Hay esfuerzos que se están haciendo por parte de estas corporaciones, que a veces no se sabe si no es por una cuestión de responsabilidad empresaria y comercial, y no por una cuestión de altruismo, pero que tiene que ver con toda la filosofía open source, toda la filosofía de abrir los algoritmos y mostrarlos, y que la gente los pueda editar, que es un punto importante, pero la realidad es que siempre tenemos el mismo cuello de botella, que es el poder de cómputo y la falta de acceso a financiamiento, que en países como el nuestro limita el tipo de cosas que podemos hacer con inteligencia artificial.

Si la inteligencia artificial tiene tantos riesgos ¿cómo podemos mitigarlos como sociedad? 

Ahí el rol del Estado es fundamental. Estados Unidos hace poco emitió un executive order, que es como si fuera un decreto, donde básicamente establece los lineamientos regulatorios para la inteligencia artificial. Pero vos fíjate que llega un año después de la aparición del chat GPT, que ya ha revolucionado todo y no es de cumplimiento obligatorio.  Son regulaciones que llegan tarde, que son imprecisas, y la inteligencia artificial nos corre la vara todo el tiempo. Todo el tiempo aparecen algoritmos nuevos que son capaces de hacer cosas que antes pensábamos que no se podían.

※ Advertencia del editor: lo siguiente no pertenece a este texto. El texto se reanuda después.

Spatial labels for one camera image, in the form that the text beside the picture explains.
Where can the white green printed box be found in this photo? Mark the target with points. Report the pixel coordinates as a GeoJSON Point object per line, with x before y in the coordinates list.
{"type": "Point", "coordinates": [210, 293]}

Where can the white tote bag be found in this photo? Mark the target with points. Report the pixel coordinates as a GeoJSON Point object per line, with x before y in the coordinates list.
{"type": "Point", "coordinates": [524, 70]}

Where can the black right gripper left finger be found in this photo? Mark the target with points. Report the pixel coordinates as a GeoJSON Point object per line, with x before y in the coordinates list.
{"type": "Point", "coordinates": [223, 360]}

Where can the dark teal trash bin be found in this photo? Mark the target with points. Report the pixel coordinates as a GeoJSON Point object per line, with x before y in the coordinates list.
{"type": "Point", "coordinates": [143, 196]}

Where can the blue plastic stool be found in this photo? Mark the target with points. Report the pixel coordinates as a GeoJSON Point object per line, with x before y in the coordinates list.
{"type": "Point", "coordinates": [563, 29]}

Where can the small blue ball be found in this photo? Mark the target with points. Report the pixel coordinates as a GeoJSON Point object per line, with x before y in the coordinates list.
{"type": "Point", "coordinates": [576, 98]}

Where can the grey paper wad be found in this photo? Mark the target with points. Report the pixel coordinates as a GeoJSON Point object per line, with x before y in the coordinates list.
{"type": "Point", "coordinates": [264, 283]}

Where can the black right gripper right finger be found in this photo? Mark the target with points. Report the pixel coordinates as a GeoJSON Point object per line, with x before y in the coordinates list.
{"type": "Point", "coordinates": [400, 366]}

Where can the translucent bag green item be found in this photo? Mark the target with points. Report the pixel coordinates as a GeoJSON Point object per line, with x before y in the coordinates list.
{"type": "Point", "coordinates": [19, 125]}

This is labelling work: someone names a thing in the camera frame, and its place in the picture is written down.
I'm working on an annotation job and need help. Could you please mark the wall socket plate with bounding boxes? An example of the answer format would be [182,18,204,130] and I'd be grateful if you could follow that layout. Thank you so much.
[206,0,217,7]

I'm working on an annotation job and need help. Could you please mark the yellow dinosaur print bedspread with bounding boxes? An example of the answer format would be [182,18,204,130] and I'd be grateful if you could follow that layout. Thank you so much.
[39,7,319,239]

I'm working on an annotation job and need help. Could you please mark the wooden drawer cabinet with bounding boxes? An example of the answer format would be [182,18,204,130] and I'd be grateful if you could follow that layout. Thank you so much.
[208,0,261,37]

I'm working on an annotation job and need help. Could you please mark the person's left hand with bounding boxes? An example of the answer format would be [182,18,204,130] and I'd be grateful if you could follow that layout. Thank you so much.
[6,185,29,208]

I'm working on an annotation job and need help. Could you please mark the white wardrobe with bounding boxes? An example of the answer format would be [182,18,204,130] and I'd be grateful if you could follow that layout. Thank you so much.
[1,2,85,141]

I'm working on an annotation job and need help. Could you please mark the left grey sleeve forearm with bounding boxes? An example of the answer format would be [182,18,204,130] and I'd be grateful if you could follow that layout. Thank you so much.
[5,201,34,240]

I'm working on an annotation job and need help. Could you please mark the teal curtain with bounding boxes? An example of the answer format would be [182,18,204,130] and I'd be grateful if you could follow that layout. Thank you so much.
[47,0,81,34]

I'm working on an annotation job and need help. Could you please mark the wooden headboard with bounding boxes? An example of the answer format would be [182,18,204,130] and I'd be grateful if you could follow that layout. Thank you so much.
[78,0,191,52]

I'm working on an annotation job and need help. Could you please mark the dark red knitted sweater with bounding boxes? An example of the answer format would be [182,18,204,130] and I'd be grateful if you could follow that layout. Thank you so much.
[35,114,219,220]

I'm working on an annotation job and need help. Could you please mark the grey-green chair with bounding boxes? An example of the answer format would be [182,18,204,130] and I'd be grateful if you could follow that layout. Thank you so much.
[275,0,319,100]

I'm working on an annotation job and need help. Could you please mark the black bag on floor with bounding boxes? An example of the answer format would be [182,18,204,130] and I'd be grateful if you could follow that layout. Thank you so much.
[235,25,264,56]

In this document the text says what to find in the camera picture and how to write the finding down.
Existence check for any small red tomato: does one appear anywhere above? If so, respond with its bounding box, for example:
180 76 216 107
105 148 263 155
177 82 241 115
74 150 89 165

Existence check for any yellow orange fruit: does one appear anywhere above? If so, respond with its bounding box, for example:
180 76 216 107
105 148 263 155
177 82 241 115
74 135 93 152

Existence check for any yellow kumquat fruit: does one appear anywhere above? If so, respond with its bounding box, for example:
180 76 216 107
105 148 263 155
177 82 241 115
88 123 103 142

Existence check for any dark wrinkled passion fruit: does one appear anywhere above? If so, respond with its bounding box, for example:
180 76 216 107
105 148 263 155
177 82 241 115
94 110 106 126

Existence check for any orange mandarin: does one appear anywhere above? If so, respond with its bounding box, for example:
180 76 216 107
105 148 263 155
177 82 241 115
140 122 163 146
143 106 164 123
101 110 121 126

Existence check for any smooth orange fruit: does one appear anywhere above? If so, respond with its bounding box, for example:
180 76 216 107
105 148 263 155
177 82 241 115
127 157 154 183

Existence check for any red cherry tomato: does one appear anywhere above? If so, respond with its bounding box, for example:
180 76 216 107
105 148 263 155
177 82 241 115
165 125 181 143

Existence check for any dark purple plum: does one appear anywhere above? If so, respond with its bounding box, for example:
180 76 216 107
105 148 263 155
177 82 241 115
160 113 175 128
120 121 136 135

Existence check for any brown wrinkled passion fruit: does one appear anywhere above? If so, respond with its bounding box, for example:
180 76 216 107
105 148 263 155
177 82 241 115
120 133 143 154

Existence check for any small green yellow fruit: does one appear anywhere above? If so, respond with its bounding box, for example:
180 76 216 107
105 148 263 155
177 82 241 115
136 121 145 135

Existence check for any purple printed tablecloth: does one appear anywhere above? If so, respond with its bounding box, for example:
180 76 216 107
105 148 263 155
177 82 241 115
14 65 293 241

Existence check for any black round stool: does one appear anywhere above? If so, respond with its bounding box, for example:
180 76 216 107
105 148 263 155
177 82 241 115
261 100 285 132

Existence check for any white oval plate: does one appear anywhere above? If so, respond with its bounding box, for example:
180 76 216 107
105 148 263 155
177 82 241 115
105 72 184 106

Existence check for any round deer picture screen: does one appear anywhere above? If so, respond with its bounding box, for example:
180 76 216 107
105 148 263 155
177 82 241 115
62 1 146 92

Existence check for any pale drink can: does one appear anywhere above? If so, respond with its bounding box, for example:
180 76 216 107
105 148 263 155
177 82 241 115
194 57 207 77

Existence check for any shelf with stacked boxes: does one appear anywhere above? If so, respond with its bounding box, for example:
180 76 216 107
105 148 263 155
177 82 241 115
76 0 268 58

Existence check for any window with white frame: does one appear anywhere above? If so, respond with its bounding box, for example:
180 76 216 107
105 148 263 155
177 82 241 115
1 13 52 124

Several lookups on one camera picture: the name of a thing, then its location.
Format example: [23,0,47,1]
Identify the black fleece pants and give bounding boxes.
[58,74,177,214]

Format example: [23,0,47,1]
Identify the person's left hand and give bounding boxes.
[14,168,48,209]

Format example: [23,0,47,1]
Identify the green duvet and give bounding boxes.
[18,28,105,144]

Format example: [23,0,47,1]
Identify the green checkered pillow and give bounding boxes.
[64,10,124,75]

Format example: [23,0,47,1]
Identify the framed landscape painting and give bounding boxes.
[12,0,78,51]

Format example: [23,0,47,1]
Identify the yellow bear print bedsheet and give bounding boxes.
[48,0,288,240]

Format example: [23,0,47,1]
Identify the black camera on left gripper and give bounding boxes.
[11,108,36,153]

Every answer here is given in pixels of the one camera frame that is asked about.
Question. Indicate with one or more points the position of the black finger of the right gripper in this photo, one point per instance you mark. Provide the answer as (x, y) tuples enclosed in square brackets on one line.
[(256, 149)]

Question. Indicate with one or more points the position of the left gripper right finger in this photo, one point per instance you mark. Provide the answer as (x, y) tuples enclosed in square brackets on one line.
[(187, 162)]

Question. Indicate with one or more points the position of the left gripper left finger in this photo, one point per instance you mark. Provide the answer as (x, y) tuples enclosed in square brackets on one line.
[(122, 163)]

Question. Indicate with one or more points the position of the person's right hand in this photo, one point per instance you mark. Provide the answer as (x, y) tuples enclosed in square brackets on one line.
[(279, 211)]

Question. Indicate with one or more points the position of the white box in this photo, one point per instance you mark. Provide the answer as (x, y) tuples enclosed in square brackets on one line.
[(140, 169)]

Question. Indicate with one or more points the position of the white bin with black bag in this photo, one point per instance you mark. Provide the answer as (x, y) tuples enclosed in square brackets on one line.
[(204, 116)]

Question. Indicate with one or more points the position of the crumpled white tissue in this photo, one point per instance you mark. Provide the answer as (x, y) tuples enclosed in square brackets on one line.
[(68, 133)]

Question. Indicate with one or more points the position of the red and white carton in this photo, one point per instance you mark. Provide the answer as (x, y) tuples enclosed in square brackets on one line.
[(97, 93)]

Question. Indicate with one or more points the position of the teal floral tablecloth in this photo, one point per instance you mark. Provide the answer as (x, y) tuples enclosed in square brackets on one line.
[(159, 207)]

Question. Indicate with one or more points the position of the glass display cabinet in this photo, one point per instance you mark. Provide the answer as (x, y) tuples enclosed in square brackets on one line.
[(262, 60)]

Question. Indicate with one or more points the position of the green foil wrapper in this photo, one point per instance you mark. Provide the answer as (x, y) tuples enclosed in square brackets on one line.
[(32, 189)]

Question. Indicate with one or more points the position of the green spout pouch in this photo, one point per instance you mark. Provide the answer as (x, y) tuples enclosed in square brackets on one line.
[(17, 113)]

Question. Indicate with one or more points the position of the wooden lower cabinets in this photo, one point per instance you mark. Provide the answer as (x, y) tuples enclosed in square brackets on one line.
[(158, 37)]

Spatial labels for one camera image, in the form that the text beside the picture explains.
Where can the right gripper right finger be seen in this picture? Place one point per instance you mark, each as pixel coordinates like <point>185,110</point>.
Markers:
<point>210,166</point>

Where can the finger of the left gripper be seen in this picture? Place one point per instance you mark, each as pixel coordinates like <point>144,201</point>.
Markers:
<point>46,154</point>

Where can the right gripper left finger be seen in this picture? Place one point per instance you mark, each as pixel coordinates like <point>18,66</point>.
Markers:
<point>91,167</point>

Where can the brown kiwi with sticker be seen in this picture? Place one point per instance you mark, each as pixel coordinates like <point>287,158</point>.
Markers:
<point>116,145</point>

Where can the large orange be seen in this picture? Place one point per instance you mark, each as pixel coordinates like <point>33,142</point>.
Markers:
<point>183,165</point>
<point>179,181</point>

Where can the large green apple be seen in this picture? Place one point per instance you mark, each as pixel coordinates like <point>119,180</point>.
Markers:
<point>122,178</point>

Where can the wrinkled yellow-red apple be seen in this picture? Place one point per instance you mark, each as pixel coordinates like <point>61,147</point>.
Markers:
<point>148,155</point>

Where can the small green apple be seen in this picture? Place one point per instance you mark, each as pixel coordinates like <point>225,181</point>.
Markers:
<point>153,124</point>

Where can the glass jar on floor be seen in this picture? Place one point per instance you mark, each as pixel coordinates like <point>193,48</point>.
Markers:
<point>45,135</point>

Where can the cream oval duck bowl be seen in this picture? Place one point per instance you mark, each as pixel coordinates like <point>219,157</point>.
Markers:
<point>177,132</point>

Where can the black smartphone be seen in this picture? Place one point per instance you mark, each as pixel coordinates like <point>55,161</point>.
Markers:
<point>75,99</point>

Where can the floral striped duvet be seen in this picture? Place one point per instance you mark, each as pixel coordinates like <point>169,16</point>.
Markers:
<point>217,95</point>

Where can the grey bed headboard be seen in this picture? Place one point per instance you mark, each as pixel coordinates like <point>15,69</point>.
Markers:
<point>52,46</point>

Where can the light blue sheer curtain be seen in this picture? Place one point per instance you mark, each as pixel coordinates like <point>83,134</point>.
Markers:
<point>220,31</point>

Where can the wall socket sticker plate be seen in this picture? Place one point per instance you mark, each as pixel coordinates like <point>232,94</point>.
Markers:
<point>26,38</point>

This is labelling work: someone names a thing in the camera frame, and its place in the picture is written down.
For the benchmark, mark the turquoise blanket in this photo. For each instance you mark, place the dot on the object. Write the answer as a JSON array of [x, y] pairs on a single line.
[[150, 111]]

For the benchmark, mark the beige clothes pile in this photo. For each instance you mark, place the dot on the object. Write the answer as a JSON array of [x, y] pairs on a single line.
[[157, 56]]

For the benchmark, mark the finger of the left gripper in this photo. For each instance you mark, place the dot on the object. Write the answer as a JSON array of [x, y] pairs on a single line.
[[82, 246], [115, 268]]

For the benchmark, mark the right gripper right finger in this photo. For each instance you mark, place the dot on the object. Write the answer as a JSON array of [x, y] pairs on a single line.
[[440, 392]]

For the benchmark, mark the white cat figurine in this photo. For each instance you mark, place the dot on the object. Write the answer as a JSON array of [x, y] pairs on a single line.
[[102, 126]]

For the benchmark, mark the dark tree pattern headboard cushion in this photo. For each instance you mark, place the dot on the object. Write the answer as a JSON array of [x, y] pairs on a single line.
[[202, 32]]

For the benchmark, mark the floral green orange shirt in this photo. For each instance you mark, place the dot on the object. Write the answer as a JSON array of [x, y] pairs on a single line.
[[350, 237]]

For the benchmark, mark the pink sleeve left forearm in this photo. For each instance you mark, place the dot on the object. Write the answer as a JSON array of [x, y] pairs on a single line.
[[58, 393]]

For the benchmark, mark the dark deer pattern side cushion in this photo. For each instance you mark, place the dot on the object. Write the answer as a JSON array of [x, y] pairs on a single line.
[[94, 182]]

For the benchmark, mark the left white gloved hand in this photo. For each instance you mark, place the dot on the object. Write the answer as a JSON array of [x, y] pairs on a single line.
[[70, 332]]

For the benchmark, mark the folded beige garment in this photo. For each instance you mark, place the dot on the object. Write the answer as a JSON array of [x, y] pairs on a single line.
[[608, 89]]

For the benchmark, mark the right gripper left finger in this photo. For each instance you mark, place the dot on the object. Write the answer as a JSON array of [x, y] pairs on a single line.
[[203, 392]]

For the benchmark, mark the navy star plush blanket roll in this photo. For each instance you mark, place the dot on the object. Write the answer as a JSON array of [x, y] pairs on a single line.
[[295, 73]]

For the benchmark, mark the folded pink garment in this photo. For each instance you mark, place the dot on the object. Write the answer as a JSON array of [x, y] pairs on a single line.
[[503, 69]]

¿Cómo hacemos para ponernos a tiro? 

Bueno, ahí hay una gran responsabilidad que se ata al tercer eje, que es el de la investigación y el desarrollo. Nosotros necesitamos como sociedad que todo lo que tiene que ver con la investigación científica esté puesta al servicio de los estados, en este caso, para poder regular estas áreas. Hay muchas personas que piensan en las regulaciones como prohibiciones que dañan la innovación. Yo prefiero pensar que son como caminos para recorrer. 

Sin regulaciones yo tengo el universo para innovar, con regulaciones yo tengo caminos para recorrer. ¿Hacia dónde? Hacia dónde los estados determinen que es importante que vayamos. Ahí hay un montón de aspectos que tienen que ver más con las ciencias sociales y que escapan a mis habilidades como científico, pero yo siempre propongo: trabajemos menos. 

Vivimos en una sociedad en la que estamos automatizados como seres humanos, repitiendo tareas rutinarias todo el tiempo y perdiendo valiosísimo tiempo para estar con nuestros hijos, con nuestras parejas, con nuestras familias. Veamos si no podemos empujar y diseñar las políticas regulatorias para que nos lleven hacia esa dirección. Hacia la dirección de que el trabajo que hagamos sea un trabajo más creativo, que nos haga felices y nos permita trabajar menos horas, más eficientemente para estar más tiempo con nuestra familia.